Note: If you have missed my previous articles on Docker and Kubernetes, you can find them here:
Application deployment models evolution.
Getting started with Docker.Docker file and images.
Publishing images to Docker Hub and re-using them.
Docker- Find out what's going on.
Docker Networking- Part 1.
Docker Networking- Part 2.
Docker Swarm-Multi-Host container Cluster.Docker Networking- Part 3 (Overlay Driver).
Introduction to Kubernetes.Kubernetes- Diving in (Part 1)-Installing Kubernetes multi-node cluster.
Kubernetes-Diving in (Part2)- Services.
Kubernetes- Infrastructure As Code with Yaml (part 1).
Kubernetes- Infrastructure As Code Part 2- Creating PODs with YAML.
Kubernetes Infrastructure-as-Code part 3- Replicasets with YAML.
Kubernetes Infrastructure-as-Code part 4 - Deployments and Services with YAML.
Deploying a microservices APP with Kubernetes.
Kubernetes- Time based scaling of deployments with python client.
Kubernetes Networking - The Flannel network explained.

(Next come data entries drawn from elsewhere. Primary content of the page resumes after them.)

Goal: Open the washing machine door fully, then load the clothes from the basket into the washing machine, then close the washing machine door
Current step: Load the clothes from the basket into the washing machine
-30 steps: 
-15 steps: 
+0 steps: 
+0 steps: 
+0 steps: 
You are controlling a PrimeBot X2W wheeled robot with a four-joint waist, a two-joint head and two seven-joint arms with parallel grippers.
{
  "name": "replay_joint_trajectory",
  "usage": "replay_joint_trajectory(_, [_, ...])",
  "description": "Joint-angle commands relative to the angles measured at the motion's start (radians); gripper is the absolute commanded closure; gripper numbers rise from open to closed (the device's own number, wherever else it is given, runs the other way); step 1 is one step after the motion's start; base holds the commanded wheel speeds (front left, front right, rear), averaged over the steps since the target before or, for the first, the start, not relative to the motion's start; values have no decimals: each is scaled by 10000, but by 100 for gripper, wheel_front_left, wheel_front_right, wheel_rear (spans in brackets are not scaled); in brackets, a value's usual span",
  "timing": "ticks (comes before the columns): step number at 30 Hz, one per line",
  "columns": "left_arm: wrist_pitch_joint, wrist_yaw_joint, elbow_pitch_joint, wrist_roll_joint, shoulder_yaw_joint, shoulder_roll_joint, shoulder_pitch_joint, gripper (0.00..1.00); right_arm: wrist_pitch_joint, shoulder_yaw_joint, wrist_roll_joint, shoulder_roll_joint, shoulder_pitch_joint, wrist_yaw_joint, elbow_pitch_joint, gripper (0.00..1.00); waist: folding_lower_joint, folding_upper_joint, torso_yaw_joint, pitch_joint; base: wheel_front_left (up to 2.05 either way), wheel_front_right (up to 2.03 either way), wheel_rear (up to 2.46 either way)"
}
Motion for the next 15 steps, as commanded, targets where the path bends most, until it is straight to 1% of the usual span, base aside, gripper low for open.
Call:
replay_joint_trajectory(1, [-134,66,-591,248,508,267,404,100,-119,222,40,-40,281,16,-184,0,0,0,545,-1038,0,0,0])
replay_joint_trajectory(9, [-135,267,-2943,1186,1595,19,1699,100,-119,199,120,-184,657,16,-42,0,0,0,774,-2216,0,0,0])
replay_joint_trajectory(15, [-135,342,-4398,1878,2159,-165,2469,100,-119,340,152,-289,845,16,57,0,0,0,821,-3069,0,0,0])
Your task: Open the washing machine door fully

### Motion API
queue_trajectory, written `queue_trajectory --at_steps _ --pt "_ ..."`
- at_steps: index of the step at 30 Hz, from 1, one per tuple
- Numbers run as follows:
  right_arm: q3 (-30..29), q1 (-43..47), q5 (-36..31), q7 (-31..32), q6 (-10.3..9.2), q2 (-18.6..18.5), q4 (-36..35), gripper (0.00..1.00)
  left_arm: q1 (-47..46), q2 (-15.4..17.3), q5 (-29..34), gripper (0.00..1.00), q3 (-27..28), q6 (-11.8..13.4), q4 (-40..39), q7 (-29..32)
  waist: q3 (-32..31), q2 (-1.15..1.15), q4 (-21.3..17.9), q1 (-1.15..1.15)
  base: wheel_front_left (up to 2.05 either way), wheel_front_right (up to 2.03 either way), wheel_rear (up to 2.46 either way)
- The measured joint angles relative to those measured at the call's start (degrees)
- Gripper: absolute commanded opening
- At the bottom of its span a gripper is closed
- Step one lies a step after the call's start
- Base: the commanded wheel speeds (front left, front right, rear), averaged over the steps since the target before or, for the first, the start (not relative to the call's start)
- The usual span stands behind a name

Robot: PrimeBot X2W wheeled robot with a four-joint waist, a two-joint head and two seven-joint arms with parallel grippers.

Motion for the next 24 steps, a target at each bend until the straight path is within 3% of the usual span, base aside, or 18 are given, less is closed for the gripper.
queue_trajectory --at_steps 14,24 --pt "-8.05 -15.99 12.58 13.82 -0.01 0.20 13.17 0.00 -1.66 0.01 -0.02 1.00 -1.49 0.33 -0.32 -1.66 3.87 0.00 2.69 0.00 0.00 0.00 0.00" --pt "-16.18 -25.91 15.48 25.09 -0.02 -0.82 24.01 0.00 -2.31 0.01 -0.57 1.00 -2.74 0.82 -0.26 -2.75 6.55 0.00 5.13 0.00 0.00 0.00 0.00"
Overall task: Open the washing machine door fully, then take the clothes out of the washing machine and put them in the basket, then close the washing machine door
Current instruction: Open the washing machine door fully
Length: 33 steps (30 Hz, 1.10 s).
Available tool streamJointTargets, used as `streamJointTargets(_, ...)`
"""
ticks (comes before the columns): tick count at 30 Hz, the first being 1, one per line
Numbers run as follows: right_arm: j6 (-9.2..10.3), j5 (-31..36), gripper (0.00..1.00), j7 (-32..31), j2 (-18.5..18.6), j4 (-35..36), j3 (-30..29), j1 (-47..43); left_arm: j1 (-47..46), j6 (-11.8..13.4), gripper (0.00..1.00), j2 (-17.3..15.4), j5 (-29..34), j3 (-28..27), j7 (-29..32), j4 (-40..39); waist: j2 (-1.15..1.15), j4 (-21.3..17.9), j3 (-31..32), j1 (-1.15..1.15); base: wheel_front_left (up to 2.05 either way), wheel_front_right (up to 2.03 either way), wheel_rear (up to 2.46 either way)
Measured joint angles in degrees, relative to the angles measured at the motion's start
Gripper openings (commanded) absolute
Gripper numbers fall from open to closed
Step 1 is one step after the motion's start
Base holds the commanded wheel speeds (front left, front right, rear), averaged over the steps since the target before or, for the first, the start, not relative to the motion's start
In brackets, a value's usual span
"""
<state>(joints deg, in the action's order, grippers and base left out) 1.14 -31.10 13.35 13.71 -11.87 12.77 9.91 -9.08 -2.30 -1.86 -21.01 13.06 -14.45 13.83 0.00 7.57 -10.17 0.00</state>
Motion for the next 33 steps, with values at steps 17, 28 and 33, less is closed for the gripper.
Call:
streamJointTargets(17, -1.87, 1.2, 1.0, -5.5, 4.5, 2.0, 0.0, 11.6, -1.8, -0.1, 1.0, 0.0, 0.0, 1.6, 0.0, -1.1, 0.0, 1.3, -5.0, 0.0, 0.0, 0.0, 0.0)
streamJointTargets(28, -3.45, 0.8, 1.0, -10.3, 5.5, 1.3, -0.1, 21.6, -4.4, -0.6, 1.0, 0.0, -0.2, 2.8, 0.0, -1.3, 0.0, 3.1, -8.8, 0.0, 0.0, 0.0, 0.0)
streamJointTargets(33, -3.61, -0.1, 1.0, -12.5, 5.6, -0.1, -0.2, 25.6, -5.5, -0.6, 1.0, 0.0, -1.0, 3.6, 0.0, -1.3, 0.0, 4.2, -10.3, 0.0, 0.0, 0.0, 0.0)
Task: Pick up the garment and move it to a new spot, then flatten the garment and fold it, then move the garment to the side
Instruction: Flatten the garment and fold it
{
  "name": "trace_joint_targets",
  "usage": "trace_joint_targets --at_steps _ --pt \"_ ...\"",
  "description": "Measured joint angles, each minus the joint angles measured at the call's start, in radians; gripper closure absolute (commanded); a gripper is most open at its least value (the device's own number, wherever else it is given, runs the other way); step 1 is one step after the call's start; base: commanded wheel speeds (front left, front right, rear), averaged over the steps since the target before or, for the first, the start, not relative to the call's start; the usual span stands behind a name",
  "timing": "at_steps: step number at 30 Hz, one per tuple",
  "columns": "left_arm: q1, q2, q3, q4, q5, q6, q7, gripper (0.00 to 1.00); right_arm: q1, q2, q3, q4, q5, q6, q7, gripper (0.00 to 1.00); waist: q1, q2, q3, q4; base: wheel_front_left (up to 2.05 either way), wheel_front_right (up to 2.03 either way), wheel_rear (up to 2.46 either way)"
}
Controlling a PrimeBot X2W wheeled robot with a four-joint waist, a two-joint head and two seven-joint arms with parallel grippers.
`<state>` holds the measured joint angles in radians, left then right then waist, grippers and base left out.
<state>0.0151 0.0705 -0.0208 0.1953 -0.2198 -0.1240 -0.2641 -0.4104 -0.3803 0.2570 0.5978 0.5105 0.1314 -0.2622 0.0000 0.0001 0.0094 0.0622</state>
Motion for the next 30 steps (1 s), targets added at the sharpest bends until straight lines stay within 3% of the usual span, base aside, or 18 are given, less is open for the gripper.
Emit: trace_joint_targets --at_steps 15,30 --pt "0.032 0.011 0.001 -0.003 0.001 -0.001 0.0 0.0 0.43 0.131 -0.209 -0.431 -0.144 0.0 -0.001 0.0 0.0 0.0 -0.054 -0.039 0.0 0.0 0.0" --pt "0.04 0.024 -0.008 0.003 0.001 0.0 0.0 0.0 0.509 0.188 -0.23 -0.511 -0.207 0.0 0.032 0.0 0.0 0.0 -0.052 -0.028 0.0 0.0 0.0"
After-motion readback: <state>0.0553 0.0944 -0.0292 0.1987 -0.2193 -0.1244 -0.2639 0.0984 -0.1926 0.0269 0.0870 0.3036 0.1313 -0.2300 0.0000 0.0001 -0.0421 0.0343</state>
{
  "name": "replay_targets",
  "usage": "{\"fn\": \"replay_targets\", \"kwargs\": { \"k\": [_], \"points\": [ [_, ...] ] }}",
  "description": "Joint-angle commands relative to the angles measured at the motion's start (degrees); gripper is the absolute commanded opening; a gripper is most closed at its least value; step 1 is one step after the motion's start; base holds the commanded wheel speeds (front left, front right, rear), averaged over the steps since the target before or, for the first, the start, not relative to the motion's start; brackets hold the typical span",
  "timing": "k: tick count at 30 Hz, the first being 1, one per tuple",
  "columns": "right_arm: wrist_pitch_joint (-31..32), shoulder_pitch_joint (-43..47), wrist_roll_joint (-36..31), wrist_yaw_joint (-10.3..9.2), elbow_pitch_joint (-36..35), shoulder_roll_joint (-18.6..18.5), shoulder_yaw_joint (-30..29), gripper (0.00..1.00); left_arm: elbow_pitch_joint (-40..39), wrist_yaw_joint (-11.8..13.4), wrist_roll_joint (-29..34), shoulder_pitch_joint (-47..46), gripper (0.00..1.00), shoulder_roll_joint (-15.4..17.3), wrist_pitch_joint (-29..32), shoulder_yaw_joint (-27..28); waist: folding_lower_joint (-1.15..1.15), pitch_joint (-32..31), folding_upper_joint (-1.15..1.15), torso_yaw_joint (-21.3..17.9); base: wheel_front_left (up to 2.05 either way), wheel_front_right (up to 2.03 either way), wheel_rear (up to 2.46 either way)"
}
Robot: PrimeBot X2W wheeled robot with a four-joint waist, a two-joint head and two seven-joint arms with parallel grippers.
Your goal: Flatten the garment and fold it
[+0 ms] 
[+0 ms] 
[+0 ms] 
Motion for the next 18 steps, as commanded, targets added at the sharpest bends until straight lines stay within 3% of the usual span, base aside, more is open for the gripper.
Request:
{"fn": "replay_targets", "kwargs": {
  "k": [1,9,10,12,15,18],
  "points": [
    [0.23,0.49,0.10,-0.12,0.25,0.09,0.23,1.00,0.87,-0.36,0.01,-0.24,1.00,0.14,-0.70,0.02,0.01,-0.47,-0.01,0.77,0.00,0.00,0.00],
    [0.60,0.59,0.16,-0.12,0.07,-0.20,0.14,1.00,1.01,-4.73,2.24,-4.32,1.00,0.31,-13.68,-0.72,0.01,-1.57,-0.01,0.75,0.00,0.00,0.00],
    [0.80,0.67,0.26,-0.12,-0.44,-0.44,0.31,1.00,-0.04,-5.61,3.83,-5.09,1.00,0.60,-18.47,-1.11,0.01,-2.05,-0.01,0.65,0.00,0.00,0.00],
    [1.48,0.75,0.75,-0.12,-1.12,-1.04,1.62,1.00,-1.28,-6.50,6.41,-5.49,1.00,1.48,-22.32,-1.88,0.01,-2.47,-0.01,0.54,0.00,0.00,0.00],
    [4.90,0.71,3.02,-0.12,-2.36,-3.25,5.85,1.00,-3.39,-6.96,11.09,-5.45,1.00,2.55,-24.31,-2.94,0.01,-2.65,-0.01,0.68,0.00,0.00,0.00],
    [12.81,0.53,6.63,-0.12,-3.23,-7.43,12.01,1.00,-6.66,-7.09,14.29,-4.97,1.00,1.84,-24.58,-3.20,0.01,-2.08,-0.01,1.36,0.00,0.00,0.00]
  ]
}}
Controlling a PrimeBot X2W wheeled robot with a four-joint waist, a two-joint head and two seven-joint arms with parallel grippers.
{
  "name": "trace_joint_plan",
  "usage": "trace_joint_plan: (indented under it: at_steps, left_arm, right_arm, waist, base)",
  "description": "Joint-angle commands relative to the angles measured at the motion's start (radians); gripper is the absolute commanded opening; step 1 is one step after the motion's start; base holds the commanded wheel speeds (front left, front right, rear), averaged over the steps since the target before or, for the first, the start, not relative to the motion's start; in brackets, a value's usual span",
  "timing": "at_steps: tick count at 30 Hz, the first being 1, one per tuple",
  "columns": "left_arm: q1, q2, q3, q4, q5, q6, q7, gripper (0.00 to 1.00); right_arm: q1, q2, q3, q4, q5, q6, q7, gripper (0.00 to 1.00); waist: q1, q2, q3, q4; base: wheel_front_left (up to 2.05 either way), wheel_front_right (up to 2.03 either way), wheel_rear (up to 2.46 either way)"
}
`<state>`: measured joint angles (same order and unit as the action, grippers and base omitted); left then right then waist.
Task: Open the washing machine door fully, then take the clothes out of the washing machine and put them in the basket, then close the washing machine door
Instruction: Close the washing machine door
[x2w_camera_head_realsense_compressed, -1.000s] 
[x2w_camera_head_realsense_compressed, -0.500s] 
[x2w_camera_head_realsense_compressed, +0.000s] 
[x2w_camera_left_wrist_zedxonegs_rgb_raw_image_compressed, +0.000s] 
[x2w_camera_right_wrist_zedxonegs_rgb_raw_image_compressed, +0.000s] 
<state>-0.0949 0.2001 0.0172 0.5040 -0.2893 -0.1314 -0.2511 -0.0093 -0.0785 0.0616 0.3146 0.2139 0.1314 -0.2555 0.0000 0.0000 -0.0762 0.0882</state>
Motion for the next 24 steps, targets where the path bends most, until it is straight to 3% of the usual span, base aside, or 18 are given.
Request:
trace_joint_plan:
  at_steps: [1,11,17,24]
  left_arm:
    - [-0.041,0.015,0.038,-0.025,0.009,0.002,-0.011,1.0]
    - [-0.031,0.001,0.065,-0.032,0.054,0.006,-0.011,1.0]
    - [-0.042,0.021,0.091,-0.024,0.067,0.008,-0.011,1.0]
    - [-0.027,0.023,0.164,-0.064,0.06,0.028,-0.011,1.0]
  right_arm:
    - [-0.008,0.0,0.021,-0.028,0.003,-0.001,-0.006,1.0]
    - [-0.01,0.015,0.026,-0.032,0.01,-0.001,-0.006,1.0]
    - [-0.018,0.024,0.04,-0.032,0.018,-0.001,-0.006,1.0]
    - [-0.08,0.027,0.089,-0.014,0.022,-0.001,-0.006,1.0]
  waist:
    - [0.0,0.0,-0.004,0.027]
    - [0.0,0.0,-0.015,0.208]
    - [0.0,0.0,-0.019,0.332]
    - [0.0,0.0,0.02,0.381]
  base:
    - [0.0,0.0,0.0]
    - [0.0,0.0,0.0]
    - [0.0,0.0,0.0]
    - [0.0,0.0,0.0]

Kubernetes- Installing and using kubectl top for monitoring nodes and PoDs
Kubernetes Administration- Scheduling
Kubernetes Administration- Storage
Kubernetes Administration- Users
Kubernetes Administration - Network Policies with Calico network plugin
Kubernetes Administration - Managing Kubernetes Clusters with Rancher
Kubernetes Administration - Package Management with Helm
Monitoring, health check, and reporting are required to maintain service availability in any infrastructure. They have become more important in the microservices era driven by the popularity of containers and Kubernetes. Container-based infrastructures change on-the-fly (think about replicas crashing and another coming up automatically) and traditional monitoring methods do not work well. Add to this, the decentralized debugging methodology involved in CI/CD i.e developers need log access to production deployments for faster bug fixes and merges. Prometheus has become the de facto monitoring tool for Kubernetes which solves these issues.
Prometheus Overview
From Prometheus Docs
"
a multi-dimensional data model with time series data identified by metric name and key/value pairs
PromQL, a flexible query language to leverage this dimensionality
no reliance on distributed storage; single server nodes are autonomous
time series collection happens via a pull model over HTTP
pushing time series is supported via an intermediary gateway
targets are discovered via service discovery or static configuration
multiple modes of graphing and dashboarding support
"
The above means, Prometheus data model is based on key-value pairs which is similar to how Kubernetes manages its infra (using labels). Further data can be queried with PromQl (or custom python code) and/or exported to various other tools like Grafana, Elasticsearch, etc. Here is the basic architecture of Prometheus:
Image Src: https://prometheus.io/
Installing Prometheus
Prometheus can be installed with various methods- the most simple way is to use helm. If you haven't installed Helm or want a quick intro, refer my post on Helm.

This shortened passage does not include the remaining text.